WORK TO BE COMPLETED:
The lines to copy are those in the listing that hold the word "appear".

RECORDS FOR THIS EXERCISE:
────────

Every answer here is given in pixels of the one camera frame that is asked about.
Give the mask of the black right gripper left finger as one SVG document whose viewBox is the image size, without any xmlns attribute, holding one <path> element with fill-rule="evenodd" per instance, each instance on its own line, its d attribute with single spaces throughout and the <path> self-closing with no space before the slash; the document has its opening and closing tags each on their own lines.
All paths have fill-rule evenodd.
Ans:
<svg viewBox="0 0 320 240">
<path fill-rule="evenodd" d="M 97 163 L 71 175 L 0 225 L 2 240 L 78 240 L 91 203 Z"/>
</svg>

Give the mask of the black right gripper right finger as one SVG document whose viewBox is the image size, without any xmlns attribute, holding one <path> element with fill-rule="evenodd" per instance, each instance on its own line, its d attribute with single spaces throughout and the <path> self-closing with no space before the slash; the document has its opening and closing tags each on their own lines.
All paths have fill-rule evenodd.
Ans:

────────

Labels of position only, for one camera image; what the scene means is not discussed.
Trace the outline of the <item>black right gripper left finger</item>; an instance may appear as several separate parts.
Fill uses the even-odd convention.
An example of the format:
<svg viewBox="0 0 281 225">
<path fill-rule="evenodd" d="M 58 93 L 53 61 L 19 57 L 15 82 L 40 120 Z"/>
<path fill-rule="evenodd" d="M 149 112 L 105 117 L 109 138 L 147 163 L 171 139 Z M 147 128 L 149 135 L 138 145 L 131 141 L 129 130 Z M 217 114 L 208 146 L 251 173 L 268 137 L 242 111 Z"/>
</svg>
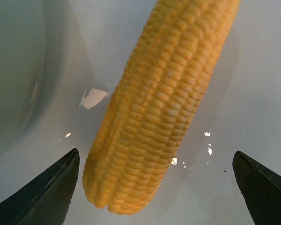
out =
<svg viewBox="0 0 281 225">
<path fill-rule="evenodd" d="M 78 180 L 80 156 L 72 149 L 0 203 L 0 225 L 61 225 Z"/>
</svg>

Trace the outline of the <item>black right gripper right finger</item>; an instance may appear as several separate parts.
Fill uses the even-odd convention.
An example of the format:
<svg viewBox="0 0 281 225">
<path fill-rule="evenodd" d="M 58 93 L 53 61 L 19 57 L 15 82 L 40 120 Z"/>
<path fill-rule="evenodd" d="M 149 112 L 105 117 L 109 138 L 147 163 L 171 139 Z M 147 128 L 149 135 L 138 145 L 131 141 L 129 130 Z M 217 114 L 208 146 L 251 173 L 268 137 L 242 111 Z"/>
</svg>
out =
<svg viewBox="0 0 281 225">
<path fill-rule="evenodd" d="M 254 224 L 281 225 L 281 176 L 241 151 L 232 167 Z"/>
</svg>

────────

RESPONSE TO THE TASK:
Trace the outline of the <item>black right gripper left finger</item>; an instance may appear as several separate parts.
Trace the outline of the <item>black right gripper right finger</item>; an instance may appear as several separate parts.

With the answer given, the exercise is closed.